Code review my first Rust project: A Ruby-to-Javascript Transpiler

A few months ago I was eager to learn Rust. After going through the Rust book, I decided to follow Gary Bernhardt's "A Compiler from Scratch" video and build the Ruby to Javascript compiler using Rust instead of Ruby. This was quite a challenge, it wound up taking me several 8 hours to get through that 45 minute video. I had a few detours as certain technical choices (i.e. mutating arrays) weren't very rusty, so I had to figure out the "right" way to do things. It was a pretty satisfying experience, and I'm looking to dig into Rust again.

For now, I would love it if some more experienced Rustaceans could give my toy transpiler a code review! The repo is located here:

2 Likes

Good job. This is a well structured and easy to review project.

First of all, clippy will help you catch some basic style issues. Install it with rustup component add clippy and use with cargo clippy. It would also be good to use rustfmt on the code to ensure the formatting recommended by the community.

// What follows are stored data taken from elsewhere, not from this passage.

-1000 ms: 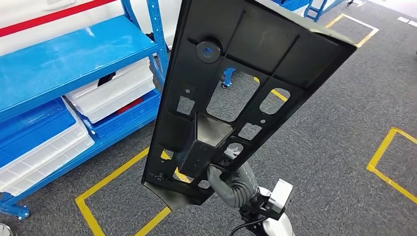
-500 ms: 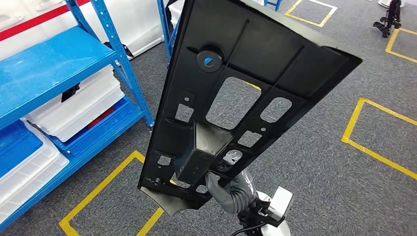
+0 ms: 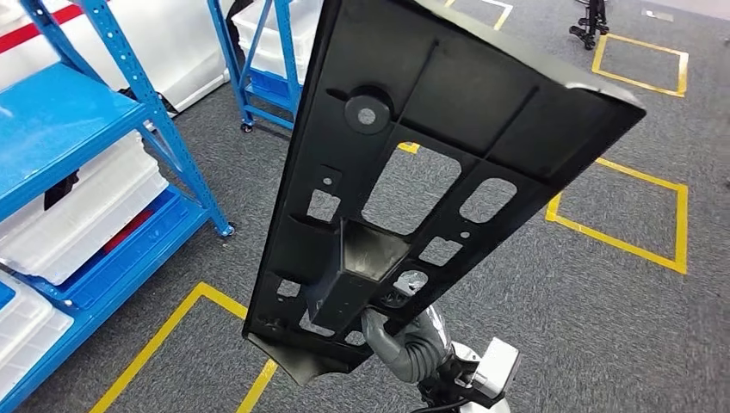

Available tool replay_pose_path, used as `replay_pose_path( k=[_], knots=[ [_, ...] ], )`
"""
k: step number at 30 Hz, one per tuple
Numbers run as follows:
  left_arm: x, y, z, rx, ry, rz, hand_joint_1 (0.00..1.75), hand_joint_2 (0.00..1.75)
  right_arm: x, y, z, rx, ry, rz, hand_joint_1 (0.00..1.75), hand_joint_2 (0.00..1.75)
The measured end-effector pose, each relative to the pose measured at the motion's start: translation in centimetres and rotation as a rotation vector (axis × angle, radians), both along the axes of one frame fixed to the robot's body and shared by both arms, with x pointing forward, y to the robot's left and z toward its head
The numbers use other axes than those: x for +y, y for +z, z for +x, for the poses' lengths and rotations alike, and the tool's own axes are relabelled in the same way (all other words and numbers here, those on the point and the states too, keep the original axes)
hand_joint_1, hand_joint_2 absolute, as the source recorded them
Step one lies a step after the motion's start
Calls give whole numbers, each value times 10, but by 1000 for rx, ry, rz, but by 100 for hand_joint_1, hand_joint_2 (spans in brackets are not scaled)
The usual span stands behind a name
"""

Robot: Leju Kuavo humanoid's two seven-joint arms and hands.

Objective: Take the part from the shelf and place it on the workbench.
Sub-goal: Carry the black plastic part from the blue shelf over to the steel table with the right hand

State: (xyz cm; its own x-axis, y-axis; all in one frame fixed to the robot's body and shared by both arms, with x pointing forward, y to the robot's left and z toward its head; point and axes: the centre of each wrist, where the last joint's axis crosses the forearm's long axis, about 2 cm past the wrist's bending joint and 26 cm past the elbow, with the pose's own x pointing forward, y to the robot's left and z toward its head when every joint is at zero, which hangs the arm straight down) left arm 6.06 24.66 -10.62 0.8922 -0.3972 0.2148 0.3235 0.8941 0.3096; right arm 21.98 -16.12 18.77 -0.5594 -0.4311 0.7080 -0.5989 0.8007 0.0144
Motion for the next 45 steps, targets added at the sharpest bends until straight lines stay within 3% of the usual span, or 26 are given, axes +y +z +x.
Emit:
replay_pose_path(
  k=[33,45],
  knots=[
    [0,0,1,7,-8,5,0,175,-3,4,-1,-13,-8,9,175,175],
    [-1,2,12,-1,-60,19,0,175,-12,1,-10,-18,-70,25,175,175]
  ],
)
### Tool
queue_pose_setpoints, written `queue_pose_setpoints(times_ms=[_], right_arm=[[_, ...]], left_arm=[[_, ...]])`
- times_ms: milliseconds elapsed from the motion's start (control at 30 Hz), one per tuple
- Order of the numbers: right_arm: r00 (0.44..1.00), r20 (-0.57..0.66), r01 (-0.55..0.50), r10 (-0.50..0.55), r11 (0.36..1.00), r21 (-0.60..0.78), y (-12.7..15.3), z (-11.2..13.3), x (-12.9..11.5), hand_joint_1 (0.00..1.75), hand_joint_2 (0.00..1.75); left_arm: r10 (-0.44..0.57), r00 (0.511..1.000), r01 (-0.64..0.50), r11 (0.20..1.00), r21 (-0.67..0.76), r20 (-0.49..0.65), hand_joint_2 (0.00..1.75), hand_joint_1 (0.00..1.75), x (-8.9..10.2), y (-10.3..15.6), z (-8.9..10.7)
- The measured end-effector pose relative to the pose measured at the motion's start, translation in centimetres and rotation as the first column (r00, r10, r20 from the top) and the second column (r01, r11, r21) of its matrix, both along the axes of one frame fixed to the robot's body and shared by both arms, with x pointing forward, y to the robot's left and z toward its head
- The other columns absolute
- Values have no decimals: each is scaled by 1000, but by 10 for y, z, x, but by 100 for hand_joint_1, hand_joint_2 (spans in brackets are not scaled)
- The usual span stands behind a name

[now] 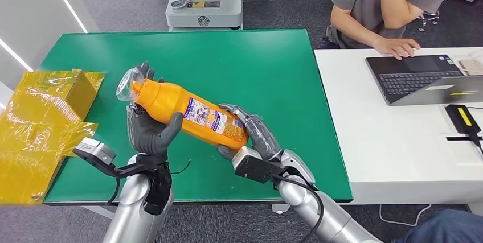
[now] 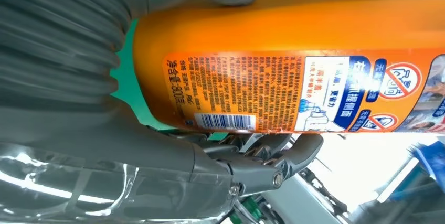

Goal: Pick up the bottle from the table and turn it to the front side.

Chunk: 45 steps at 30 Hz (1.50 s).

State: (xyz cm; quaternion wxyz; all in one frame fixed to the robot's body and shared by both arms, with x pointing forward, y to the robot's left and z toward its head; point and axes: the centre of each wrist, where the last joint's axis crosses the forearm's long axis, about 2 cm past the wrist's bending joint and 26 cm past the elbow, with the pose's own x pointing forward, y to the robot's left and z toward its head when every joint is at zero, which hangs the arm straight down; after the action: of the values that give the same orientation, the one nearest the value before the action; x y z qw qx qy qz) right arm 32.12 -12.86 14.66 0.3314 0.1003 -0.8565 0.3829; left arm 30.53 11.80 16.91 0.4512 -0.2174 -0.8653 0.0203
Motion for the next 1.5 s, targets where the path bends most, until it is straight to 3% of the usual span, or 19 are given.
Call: queue_pose_setpoints(times_ms=[433, 467, 600, 1133, 1167, 1267, 1300, 1500], right_arm=[[996, -77, -56, 49, 994, -93, -3, -16, 0, 175, 175], [996, -80, -57, 50, 994, -95, -3, -16, 0, 175, 175], [995, -87, -58, 49, 993, -100, -4, -18, -1, 175, 175], [995, -98, -36, 27, 995, -95, -8, -21, -1, 175, 175], [995, -96, -34, 25, 995, -95, -9, -21, -1, 159, 175], [996, -86, -7, 0, 997, -81, -11, -23, -2, 28, 175], [996, -83, 6, -12, 997, -72, -11, -23, -2, 0, 175], [997, -68, 35, -38, 998, -46, -12, -19, -1, 0, 175]], left_arm=[[-14, 1000, 14, 1000, 14, -16, 175, 0, 0, -2, -5], [-16, 1000, 16, 1000, 15, -17, 175, 6, 0, -3, -5], [-20, 1000, 21, 1000, 18, -18, 175, 173, 0, -3, -6], [-27, 999, 27, 1000, 15, -18, 175, 175, -1, -4, -6], [-27, 999, 27, 1000, 15, -17, 175, 175, -1, -5, -5], [-27, 1000, 27, 1000, 16, -13, 175, 175, -1, -6, -5], [-26, 1000, 26, 1000, 17, -13, 175, 175, -1, -6, -5], [-24, 1000, 24, 1000, 19, -13, 175, 175, -1, -6, -5]])
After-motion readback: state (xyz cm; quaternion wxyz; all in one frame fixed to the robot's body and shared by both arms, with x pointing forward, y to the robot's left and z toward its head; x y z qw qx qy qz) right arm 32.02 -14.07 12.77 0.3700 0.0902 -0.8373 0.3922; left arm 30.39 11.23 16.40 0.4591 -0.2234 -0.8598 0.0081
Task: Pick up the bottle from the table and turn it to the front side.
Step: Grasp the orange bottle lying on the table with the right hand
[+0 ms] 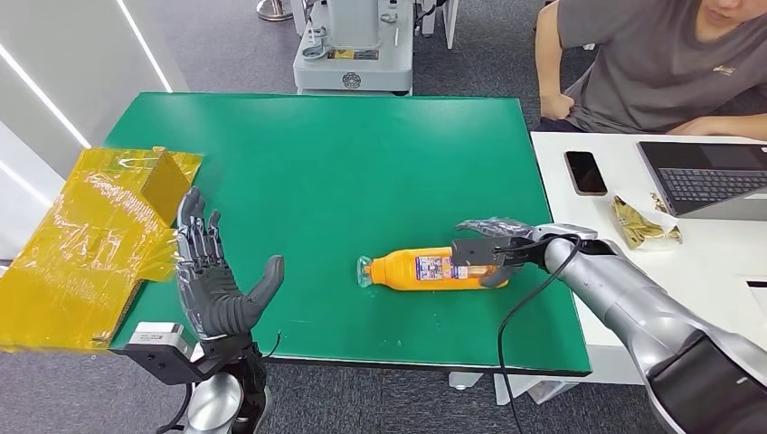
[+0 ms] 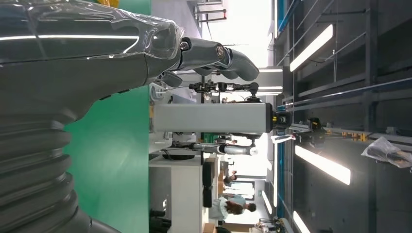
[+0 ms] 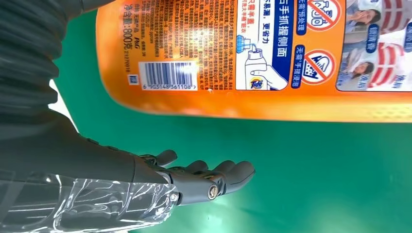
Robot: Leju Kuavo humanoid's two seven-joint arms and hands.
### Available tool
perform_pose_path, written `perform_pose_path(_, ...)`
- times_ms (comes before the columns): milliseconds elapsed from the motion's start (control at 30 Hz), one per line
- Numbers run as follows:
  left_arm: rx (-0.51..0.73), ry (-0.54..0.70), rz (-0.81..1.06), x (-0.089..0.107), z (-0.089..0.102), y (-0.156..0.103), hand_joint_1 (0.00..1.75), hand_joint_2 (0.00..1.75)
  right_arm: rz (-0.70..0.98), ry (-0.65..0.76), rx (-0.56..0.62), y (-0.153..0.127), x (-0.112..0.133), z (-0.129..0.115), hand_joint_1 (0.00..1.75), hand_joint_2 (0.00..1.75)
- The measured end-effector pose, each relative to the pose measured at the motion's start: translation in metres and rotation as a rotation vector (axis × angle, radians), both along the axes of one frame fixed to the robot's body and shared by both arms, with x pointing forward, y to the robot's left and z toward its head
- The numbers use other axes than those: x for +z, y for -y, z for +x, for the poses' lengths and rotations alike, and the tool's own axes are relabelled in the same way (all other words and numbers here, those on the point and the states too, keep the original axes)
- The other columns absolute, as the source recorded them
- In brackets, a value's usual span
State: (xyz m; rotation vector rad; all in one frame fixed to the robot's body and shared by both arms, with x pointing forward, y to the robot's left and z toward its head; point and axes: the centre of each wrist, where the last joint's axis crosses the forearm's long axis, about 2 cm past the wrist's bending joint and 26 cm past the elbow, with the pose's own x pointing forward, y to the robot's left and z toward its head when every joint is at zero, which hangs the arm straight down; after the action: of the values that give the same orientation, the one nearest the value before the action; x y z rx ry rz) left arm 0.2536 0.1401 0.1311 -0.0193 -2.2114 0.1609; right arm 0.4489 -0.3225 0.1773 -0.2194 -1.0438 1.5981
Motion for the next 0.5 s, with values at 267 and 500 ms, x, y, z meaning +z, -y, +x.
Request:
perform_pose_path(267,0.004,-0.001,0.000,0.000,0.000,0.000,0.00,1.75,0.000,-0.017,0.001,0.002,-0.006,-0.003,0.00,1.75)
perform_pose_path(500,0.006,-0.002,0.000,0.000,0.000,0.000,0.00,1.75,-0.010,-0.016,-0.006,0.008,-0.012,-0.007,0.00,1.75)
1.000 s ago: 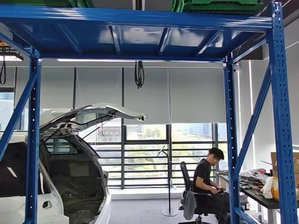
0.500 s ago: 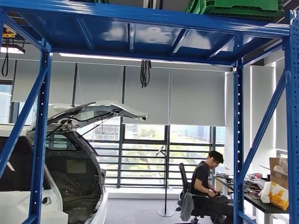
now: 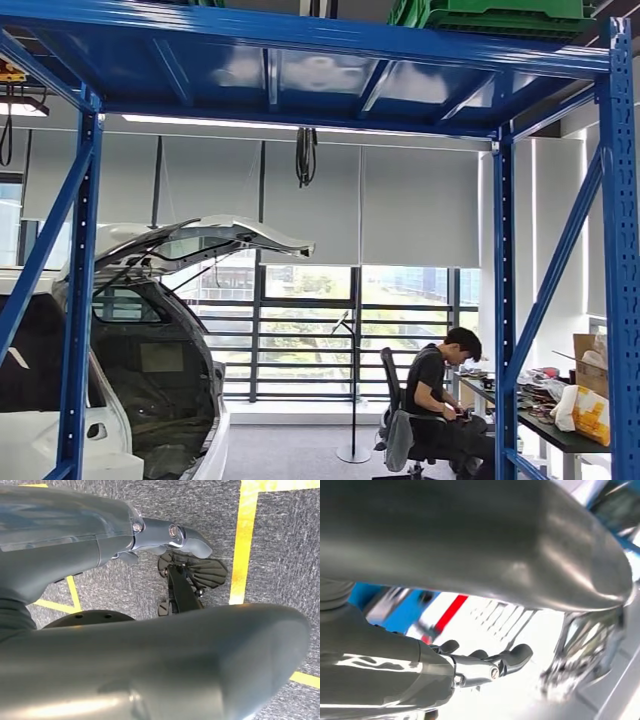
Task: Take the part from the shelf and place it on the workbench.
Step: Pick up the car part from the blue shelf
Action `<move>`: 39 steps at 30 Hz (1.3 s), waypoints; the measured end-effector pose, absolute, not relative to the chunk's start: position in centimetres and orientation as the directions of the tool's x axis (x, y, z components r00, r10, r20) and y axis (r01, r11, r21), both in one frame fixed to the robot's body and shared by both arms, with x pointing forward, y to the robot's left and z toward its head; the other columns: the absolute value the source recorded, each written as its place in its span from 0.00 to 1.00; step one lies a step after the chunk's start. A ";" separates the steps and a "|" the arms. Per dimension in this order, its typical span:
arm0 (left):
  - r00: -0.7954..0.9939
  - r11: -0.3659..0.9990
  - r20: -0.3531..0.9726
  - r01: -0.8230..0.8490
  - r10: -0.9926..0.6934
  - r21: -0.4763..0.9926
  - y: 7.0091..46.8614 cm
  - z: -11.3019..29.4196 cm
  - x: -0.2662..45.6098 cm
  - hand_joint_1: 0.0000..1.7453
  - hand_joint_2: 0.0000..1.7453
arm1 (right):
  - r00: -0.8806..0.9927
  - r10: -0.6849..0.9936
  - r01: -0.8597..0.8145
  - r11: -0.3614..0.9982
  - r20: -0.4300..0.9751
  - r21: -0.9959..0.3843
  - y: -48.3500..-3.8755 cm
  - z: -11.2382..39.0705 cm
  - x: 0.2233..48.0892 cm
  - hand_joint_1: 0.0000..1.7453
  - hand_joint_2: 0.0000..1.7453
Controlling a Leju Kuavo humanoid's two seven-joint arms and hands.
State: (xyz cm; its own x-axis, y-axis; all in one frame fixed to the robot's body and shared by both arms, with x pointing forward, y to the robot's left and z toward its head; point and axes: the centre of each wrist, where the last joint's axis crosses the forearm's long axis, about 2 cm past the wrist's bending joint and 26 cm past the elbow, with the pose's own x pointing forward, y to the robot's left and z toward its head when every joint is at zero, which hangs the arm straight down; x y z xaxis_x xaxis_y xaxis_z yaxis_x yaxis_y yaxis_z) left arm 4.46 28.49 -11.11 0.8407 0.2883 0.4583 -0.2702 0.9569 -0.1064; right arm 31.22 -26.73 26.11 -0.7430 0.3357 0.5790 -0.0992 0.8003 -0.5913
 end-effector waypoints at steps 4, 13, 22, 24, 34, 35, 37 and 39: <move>0.841 0.956 0.456 -0.272 0.290 -0.107 28.4 -11.1 4.4 0.00 0.00 | -0.719 0.474 0.028 0.751 0.509 -0.660 -26.1 26.1 31.1 0.00 0.00; 0.847 0.960 0.453 -0.254 0.278 -0.116 28.0 -11.1 4.5 0.00 0.00 | -0.608 0.729 0.281 0.568 0.314 -0.773 -25.5 26.0 31.0 0.00 0.00; 0.845 0.961 0.457 -0.251 0.277 -0.120 28.0 -11.1 4.5 0.00 0.00 | -0.598 0.736 0.269 0.558 0.318 -0.785 -25.3 25.7 31.2 0.00 0.00; 0.845 0.961 0.458 -0.250 0.277 -0.120 28.0 -11.1 4.5 0.00 0.00 | -0.601 0.731 0.261 0.561 0.323 -0.785 -25.2 25.7 31.2 0.00 0.00; 0.845 0.961 0.458 -0.249 0.276 -0.120 28.0 -11.1 4.5 0.00 0.00 | -0.603 0.723 0.243 0.569 0.337 -0.786 -25.2 25.5 31.3 0.00 0.00; 0.845 0.961 0.458 -0.248 0.275 -0.119 28.0 -11.1 4.5 0.00 0.00 | -0.603 0.723 0.243 0.569 0.338 -0.786 -25.2 25.5 31.3 0.00 0.00; 0.846 0.962 0.458 -0.247 0.273 -0.118 28.0 -11.1 4.5 0.00 0.00 | -0.603 0.722 0.242 0.570 0.339 -0.785 -25.2 25.5 31.3 0.00 0.00; 0.846 0.963 0.459 -0.244 0.271 -0.117 28.0 -11.1 4.5 0.00 0.00 | -0.604 0.721 0.241 0.572 0.340 -0.784 -25.2 25.5 31.3 0.00 0.00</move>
State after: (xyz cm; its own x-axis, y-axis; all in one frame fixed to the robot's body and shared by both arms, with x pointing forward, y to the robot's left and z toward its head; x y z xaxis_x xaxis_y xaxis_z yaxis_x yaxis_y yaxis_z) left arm 4.46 28.00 -11.10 0.8464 0.2708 0.4586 -0.2444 0.9625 -0.1174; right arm 31.29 -25.25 25.51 -0.6038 0.7208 0.3404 0.2408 0.5720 -0.7841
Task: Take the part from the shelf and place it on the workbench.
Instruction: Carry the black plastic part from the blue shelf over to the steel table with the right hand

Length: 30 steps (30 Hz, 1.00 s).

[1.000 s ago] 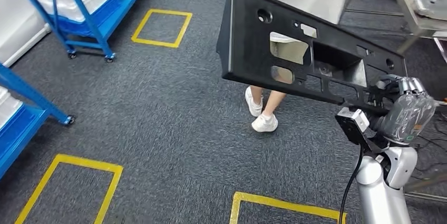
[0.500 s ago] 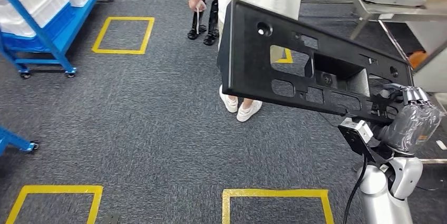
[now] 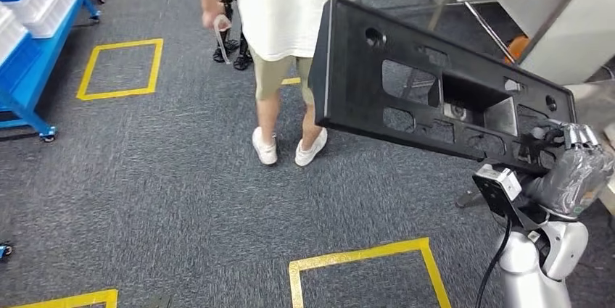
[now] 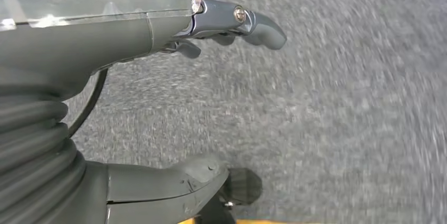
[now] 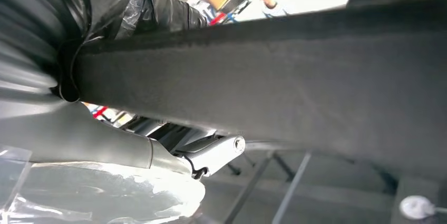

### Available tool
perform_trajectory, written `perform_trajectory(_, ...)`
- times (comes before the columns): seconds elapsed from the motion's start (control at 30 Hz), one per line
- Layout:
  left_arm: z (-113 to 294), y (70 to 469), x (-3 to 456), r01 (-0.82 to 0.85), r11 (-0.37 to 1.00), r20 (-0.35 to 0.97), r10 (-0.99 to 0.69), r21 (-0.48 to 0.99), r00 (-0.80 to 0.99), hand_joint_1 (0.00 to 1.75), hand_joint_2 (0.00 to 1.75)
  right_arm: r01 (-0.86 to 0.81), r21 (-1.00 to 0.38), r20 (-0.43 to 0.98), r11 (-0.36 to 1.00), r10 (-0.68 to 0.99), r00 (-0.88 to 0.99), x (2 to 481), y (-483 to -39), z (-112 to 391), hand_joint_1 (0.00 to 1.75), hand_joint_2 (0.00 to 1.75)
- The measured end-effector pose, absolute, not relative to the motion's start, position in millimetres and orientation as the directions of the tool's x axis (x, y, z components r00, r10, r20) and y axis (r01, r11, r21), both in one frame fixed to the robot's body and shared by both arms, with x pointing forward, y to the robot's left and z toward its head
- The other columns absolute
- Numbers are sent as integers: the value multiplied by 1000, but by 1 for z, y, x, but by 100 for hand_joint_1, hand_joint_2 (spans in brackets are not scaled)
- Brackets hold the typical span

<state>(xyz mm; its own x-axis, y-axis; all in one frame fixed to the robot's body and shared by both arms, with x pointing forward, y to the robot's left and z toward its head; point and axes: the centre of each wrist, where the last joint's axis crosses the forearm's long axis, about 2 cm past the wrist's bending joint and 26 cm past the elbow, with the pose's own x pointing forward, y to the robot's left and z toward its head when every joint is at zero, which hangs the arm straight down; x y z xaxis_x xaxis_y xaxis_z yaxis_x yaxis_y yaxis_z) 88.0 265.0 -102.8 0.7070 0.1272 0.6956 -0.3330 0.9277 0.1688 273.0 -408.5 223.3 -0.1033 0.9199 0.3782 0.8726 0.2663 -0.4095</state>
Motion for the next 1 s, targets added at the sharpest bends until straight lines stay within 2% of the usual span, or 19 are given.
perform_trajectory(1.0,-102,263,92,-329,930,698,126,164,705,0,175,883,-389,375,264,920,-110,280,-411,232,175,175)
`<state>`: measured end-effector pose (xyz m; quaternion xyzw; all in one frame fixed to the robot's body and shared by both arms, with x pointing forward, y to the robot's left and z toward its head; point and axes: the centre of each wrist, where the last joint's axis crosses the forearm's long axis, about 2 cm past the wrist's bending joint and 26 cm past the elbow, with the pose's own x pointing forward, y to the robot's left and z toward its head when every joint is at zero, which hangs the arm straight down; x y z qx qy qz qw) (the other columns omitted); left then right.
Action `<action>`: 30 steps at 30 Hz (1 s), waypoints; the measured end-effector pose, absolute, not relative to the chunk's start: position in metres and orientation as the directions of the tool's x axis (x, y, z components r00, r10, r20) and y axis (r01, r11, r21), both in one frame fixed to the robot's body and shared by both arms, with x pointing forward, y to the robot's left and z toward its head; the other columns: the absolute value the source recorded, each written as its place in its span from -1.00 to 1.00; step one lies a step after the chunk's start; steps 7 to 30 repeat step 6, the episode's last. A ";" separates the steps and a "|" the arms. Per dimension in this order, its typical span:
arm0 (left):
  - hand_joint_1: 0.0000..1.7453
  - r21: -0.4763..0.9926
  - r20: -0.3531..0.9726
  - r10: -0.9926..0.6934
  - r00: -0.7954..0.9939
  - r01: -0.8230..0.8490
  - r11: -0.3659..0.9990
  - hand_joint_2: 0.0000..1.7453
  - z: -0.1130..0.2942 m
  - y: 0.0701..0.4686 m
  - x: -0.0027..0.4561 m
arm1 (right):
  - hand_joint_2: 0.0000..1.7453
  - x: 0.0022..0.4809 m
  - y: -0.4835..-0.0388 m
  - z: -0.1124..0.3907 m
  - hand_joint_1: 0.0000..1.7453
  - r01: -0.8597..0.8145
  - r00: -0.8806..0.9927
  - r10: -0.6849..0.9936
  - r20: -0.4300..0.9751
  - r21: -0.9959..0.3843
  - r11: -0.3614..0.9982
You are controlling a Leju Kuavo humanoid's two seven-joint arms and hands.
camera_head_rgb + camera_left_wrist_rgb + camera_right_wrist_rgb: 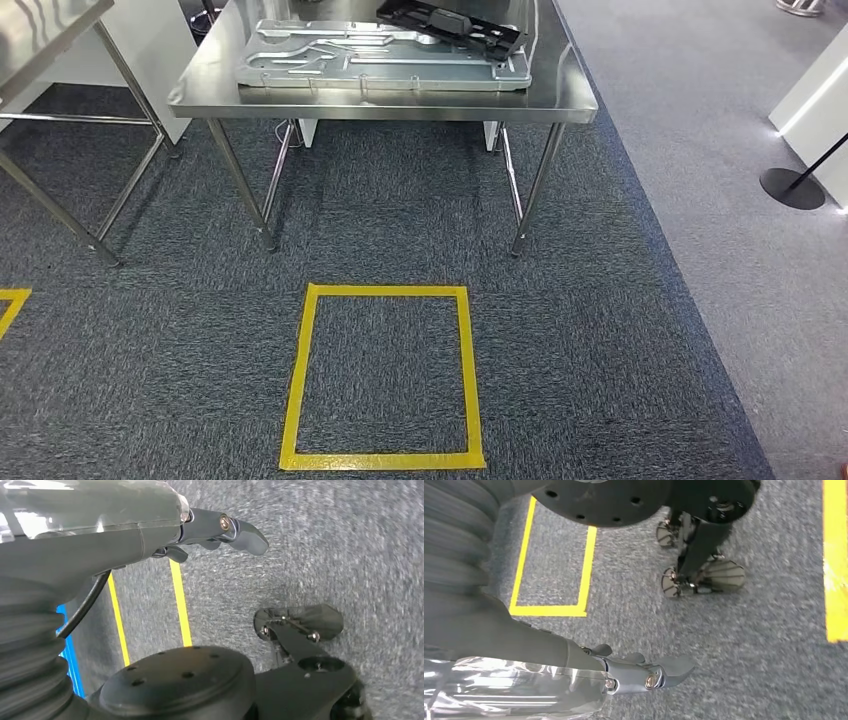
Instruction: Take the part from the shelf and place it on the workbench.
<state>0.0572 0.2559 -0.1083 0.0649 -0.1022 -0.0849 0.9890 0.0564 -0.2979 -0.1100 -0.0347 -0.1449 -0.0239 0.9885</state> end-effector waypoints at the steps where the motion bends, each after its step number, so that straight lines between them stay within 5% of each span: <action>1: -1.00 0.146 0.194 -0.175 0.965 0.148 0.978 1.00 -0.108 0.258 0.057 | 1.00 0.054 -0.297 -0.110 -1.00 0.058 0.958 -0.039 0.284 -0.058 0.997; 3: -1.00 0.150 0.201 -0.164 0.966 0.135 0.979 0.00 -0.108 0.262 0.058 | 1.00 0.048 -0.294 -0.111 -1.00 0.058 0.961 -0.042 0.272 -0.051 0.997; 5: -1.00 0.158 0.209 -0.154 0.966 0.122 0.980 -1.00 -0.108 0.267 0.060 | 0.00 0.038 -0.292 -0.112 -1.00 0.058 0.966 -0.044 0.254 -0.047 0.997; 6: -1.00 0.160 0.212 -0.151 0.966 0.118 0.980 -1.00 -0.108 0.268 0.060 | -0.33 0.036 -0.292 -0.112 -1.00 0.058 0.967 -0.045 0.249 -0.047 0.997; 30: -1.00 0.160 0.212 -0.151 0.966 0.118 0.980 -1.00 -0.108 0.268 0.060 | -0.33 0.036 -0.292 -0.112 -1.00 0.058 0.967 -0.045 0.249 -0.047 0.997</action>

The lack of tests is disturbing. Rust makes writing tests and even practicing test-driven development quite easy, so make sure you're writing tests whenever you can. It's unlikely someone will want to use a crate without any tests.

The main function lacks the ability to run the transpiler on arbitrary code. It would be nice if it just read the input code from stdin and printed the JS output to stdout so that it can easily be piped (think echo 1.rb | transpile > 1.js).

Error handling has a lot of room for improvement. Panicking may be fine in your case, but using Result will allow you to create helpful error messages with more information. The failure crate, as always, is very useful for error handling.

You can get rid of a few vectors in the generator module by using join from itertools. Unlike the std version, it can work on arbitrary iterators, so you don't need to collect a vector before joining the parts.

If you're up to a challenge, you can try to make the generator module allocation free. Instead of returning a String, you can pass an impl Write and write the output directly into the supplied buffer. Instead of populating vectors (e.g. in generate_def), you can write everything directly into the buffer. The tricky part here is join(...): the join from std only works on slices and can't work on arbitrary iterators. Using peekable will allow you to check if you're at the last item but it's not a very nice code. I think something along the lines of intersperse from itertools can be of use but it has its own complications. So I'm not sure it will be worth it. Like I said, it's just a challenge you can try.

The Display implementations in the node module don't seem too idiomatic. Display should be used for user-facing output, and your implementation looks like something Debug would be more suitable for. I'm not sure why you need both the auto derived Debug implementation and a custom one.

parse_def and consume functions don't need to be public.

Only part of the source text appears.